I woke up the next morning and immediately started work on "Tlesca", which ironically turned out to be one of the most successful tunes of my early, analog recording days (even despite that LONNNNNNNG, sloppy introduction..). Sure enough, all the strange goings-on came to a full stop. Things stopped disappearing or opening of their own accord, my daughter stopped screaming at night, my dreams stopped freaking me out, the footsteps on the stairs went away, my wife's health cleared up, and her car stopped getting messed with. My wife and daughter started sleeping upstairs again, and everything seemed normal and peaceful again.

However, the story doesn't end there.

My muse was exhausted...not to mention frustrated by the curt dismissal of "Wahluna" after all that trouble (even though not doing it had probably been a very good thing). However, after a while I got the urge to create again, so I went back into my little home studio and started work on an acoustic guitar-based tune. I managed to lay down a couple of guitar tracks plus drums, bass, and an organ part before I decided to turn in for the night.

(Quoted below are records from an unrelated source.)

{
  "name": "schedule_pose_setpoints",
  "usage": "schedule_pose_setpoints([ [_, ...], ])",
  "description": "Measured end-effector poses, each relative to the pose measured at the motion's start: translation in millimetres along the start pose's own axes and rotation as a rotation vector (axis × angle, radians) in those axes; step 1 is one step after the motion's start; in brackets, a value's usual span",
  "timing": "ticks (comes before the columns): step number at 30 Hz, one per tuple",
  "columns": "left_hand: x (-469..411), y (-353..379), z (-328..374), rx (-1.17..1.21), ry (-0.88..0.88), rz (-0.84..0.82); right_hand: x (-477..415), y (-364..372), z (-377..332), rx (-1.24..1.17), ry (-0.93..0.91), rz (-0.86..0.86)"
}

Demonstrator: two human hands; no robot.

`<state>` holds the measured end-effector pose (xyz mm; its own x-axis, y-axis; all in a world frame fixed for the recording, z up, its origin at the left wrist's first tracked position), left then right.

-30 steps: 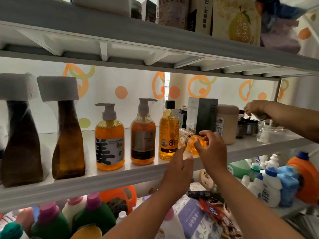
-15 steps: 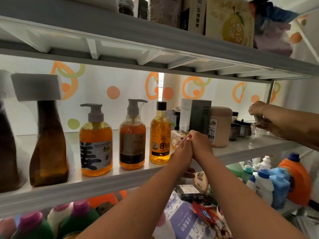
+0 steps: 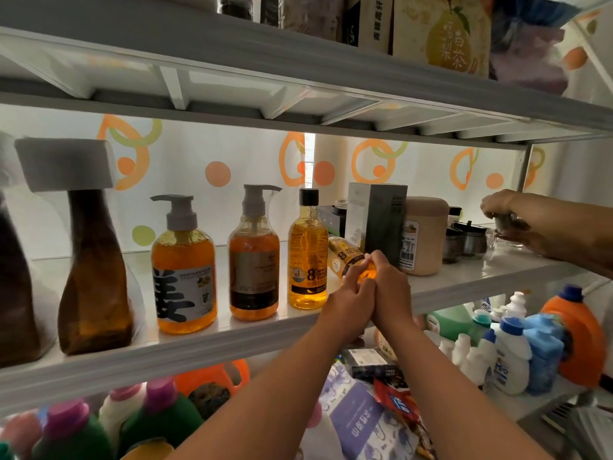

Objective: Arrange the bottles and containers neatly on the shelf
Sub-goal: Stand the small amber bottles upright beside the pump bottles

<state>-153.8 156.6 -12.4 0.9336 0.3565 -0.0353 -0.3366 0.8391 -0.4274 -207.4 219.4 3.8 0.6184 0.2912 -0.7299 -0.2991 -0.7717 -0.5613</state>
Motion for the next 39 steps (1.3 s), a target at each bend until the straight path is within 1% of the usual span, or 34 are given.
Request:
schedule_pose_setpoints([
  [3,1,4,-4,-0.049,0.066,0.031,10,-1,2,-0.049,0.0,0.062],
  [6,2,4,-9,-0.138,0.169,0.073,19,0,2,-0.178,0.07,0.106],
  [8,3,2,-13,-0.17,0.196,0.082,23,3,2,-0.239,0.111,0.125],
  [11,3,-5,-14,-0.176,0.18,0.07,24,9,2,-0.346,0.167,0.14],
  [15,7,-12,-11,-0.2,0.131,0.062,23,11,-1,-0.307,0.163,0.114],
  [17,8,-14,-11,-0.204,0.126,0.067,24,10,-2,-0.352,0.164,0.107],
  [23,6,-15,-14,-0.25,0.11,0.016,31,11,0,-0.453,0.249,0.154],
  [28,2,-13,-19,-0.271,0.105,0.012,28,17,8,-0.407,0.251,0.123],
  [35,0,-11,-25,-0.232,0.103,0.02,20,26,13,-0.43,0.315,0.088],
  [37,-1,-12,-26,-0.216,0.1,0.012,18,28,13,-0.425,0.32,0.032],
  [39,-1,-12,-26,-0.231,0.108,0.023,15,32,14,-0.332,0.282,-0.044],
])
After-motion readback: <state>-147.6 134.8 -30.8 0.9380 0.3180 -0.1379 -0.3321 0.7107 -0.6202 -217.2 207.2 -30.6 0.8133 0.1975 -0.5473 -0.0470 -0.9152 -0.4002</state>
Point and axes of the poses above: each hand's wrist, its own x-axis away from the middle knuckle, its own y-axis out of the palm, z = x × y, the point moved 3 cm from there along -x, towards the middle knuckle, and after that the axes turned 10 degrees about -y, right-handed, at the moved point
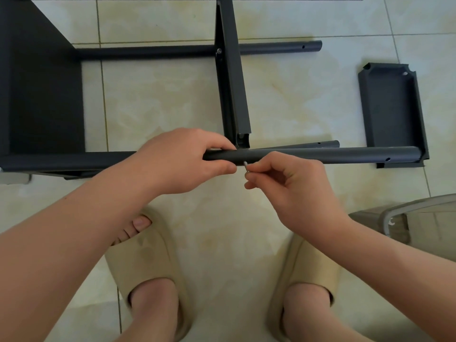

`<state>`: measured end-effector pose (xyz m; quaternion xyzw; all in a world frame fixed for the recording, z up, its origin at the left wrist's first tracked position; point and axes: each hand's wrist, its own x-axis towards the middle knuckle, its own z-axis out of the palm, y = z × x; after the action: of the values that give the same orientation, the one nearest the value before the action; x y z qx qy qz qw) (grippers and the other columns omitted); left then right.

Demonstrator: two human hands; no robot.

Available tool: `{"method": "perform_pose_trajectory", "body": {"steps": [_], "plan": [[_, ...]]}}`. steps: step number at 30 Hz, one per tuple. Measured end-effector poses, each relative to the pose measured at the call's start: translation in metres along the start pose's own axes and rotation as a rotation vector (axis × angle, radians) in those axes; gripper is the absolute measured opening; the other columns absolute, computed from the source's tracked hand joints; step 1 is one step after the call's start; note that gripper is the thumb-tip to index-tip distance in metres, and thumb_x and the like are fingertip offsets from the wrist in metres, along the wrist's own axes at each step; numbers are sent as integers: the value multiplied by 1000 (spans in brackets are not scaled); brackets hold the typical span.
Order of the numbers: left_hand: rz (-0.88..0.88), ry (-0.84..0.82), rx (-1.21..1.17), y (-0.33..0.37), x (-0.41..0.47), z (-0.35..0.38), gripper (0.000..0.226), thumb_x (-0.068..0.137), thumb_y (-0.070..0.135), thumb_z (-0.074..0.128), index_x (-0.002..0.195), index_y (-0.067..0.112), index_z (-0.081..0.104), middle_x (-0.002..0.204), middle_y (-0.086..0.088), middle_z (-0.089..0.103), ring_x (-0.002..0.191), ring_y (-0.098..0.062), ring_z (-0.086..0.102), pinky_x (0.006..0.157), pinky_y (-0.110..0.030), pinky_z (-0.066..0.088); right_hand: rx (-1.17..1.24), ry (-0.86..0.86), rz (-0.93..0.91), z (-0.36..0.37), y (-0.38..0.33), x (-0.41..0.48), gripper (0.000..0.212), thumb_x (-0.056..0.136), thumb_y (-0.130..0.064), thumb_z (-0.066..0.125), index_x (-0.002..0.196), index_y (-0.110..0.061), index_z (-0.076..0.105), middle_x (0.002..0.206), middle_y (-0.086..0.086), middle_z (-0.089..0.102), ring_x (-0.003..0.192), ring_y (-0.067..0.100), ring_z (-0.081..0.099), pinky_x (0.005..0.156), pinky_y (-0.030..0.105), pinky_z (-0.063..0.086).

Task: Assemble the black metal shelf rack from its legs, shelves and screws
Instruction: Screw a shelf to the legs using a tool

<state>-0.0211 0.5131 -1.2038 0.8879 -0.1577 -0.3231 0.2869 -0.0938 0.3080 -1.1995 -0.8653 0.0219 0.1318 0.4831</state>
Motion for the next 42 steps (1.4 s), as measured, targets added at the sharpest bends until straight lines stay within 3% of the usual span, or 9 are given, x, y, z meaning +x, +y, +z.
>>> {"method": "perform_pose_trajectory", "body": {"steps": [4,9,13,19,23,30,36,42], "plan": [[4,-48,-42,2,0,-5,16,90,55,59,105,61,61,78,33,61,64,4,54,59,-29,37,-4,11,33,2,-4,2,10,92,-11,72,90,-21,74,78,-13,75,80,-1,72,72,13,51],[-9,-64,-23,3,-1,-5,27,92,54,57,117,64,55,90,24,67,76,-2,60,74,-34,52,41,19,86,4,-6,1,13,93,-11,70,89,-23,73,76,-13,75,78,-1,72,76,22,56],[-6,-63,-16,3,0,-5,22,93,53,57,112,62,57,81,23,65,67,0,56,63,-31,44,88,18,119,5,-6,2,17,93,-10,69,87,-25,70,77,-11,75,79,5,74,83,38,59],[13,-71,-127,8,6,-5,11,94,39,63,103,42,68,81,16,66,58,2,53,54,-20,34,-12,26,2,5,-2,1,12,94,-6,69,90,-17,72,78,-10,76,81,4,73,76,30,55],[6,-92,-199,10,9,-5,16,94,33,65,106,42,69,86,14,67,61,1,55,62,-24,40,-61,44,-65,6,2,1,8,94,-5,69,93,-11,74,82,-8,76,82,5,73,75,31,55],[-2,-112,-207,11,11,-4,21,95,34,62,112,45,65,91,13,69,63,2,56,61,-23,39,316,67,158,12,-1,1,17,93,0,67,84,-14,70,78,-2,76,78,12,76,81,30,61],[-18,-102,-204,11,12,-3,19,95,34,63,111,43,67,91,16,68,69,3,59,62,-22,40,512,77,268,13,-8,3,20,92,6,65,81,-11,69,75,7,75,73,23,76,71,27,61],[-9,-97,-210,12,11,-3,20,96,33,62,111,45,66,92,18,69,66,6,58,60,-21,38,526,93,280,14,-9,5,20,93,6,64,82,-10,69,74,8,75,71,25,76,70,28,61]]}}
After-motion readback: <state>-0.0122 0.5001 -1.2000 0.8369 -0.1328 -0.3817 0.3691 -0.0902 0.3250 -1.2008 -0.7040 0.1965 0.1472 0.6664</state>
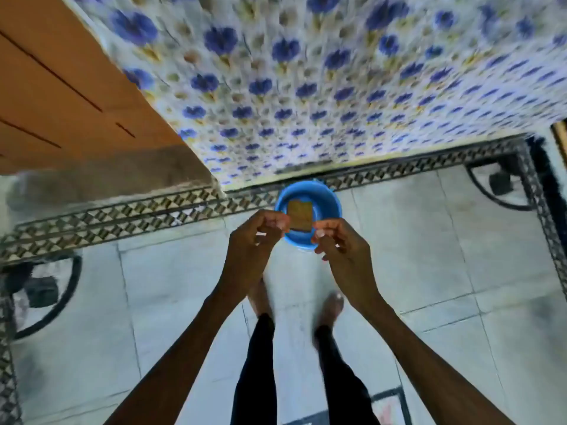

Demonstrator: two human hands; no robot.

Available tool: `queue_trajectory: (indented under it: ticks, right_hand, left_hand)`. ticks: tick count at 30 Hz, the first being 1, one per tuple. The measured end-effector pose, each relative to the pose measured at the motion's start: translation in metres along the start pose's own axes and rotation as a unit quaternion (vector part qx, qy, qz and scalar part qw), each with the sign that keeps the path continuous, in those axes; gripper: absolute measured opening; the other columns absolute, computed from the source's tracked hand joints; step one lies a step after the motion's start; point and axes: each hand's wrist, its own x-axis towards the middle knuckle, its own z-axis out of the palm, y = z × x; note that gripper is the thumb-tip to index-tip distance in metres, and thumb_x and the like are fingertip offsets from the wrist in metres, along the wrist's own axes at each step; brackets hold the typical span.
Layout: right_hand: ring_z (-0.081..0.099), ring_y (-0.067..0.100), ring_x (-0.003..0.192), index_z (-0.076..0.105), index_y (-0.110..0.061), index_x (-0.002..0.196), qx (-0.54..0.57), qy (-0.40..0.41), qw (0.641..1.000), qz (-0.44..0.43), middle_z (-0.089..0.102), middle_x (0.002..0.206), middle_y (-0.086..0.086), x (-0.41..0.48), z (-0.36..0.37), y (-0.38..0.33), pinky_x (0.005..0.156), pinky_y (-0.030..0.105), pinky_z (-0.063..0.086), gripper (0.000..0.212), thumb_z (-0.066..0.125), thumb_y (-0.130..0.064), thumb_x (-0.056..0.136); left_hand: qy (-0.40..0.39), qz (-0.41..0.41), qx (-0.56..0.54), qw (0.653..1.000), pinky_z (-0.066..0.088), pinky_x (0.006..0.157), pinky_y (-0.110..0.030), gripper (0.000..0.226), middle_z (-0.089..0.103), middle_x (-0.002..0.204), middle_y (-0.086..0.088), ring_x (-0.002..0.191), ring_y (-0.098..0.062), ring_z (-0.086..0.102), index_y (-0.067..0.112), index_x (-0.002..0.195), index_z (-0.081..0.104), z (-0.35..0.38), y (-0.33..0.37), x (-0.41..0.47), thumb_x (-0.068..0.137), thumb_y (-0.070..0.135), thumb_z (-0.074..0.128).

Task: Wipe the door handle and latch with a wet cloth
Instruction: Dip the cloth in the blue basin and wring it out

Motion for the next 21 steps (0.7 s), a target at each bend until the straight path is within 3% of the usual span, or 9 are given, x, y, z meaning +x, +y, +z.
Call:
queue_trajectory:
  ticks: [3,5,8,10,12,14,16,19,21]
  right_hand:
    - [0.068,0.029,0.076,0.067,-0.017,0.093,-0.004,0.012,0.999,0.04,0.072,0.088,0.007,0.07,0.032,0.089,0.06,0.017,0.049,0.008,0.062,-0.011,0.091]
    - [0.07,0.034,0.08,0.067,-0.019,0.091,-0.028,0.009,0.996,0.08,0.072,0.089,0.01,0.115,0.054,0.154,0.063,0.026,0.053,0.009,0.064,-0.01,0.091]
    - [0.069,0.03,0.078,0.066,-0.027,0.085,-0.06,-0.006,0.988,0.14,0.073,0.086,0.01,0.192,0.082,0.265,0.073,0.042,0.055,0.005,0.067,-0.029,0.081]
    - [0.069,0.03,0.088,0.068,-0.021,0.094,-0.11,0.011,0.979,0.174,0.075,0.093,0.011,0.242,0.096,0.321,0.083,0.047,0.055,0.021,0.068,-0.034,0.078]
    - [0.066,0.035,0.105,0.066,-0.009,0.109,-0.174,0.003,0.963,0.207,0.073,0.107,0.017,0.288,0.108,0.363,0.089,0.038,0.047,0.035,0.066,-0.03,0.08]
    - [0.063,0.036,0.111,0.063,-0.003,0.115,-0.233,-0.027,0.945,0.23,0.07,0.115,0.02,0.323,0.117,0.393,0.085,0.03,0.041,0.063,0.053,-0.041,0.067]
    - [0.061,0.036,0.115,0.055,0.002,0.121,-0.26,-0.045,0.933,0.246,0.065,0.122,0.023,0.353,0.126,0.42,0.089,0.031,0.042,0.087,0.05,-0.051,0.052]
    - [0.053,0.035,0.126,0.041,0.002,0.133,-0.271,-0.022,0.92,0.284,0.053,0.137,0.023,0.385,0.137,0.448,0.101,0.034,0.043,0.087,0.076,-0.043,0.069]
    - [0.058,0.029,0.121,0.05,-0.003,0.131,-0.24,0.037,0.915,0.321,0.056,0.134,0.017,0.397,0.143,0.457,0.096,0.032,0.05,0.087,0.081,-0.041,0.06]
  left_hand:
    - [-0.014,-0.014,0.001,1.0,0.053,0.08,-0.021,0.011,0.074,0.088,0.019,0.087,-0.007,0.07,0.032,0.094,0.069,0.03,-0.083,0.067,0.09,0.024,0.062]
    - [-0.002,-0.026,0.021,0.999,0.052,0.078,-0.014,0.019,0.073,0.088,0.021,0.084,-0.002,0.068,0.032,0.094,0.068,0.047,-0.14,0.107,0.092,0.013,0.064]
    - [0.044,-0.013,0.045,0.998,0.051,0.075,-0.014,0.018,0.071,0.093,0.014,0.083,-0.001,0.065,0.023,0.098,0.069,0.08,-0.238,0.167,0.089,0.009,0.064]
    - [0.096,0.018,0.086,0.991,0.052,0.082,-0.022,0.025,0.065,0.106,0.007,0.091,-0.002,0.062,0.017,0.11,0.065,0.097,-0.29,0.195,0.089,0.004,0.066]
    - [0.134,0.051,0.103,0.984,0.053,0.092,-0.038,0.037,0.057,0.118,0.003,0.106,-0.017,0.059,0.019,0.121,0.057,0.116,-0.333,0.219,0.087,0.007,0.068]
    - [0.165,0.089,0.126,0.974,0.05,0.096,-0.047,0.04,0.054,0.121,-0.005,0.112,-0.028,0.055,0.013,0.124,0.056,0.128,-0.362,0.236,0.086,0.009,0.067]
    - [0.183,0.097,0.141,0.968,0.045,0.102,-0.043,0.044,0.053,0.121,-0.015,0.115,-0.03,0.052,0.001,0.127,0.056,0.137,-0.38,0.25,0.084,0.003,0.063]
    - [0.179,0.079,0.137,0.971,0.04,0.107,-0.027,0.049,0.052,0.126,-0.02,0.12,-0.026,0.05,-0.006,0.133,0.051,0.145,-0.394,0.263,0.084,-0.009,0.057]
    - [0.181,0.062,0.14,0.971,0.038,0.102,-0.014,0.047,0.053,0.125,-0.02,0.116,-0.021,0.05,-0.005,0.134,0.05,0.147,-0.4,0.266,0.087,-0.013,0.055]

As I walked up the stairs to the bedroom, I suddenly heard what sounded like soft footsteps and a rustling of fabric like someone wearing a robe was moving through the room. But at the same time, I could hear my wife snoring in the bed. Then I heard my daughter shriek in her room. In a panic, I tried to dash in, but I ran into...something. How do I describe it? There was nothing there, but yet...it was like a patch of chill. Like a little gust of cold wind that was trying to be physically solid, but not quite succeeding. It knocked me off balance as it passed right through me...and then I heard what sounded like someone running down the stairs on their toes. A bolt of adrenaline went through me, and in a pure rage, I ran down in hot pursuit of whatever it was. Slowing as I passed through the almost pitch-dark living room, the surge of anger faded, and I started to wonder what the hell I was doing. That's when I heard the crash inside my studio. That's when I said, "FUCK IT," went back upstairs, and stood guard until I gave up and finally went to sleep.

The next morning, I went to check on my studio. The acoustic guitar I'd used to record the night before had been flung across the room. I guess Tlesca, or whoever it was, had gotten it out of their system, because, as far as I know, they haven't been back since.

Yes, I swear this story is true. Misinterpreted and/or over-imagined perhaps, but still true.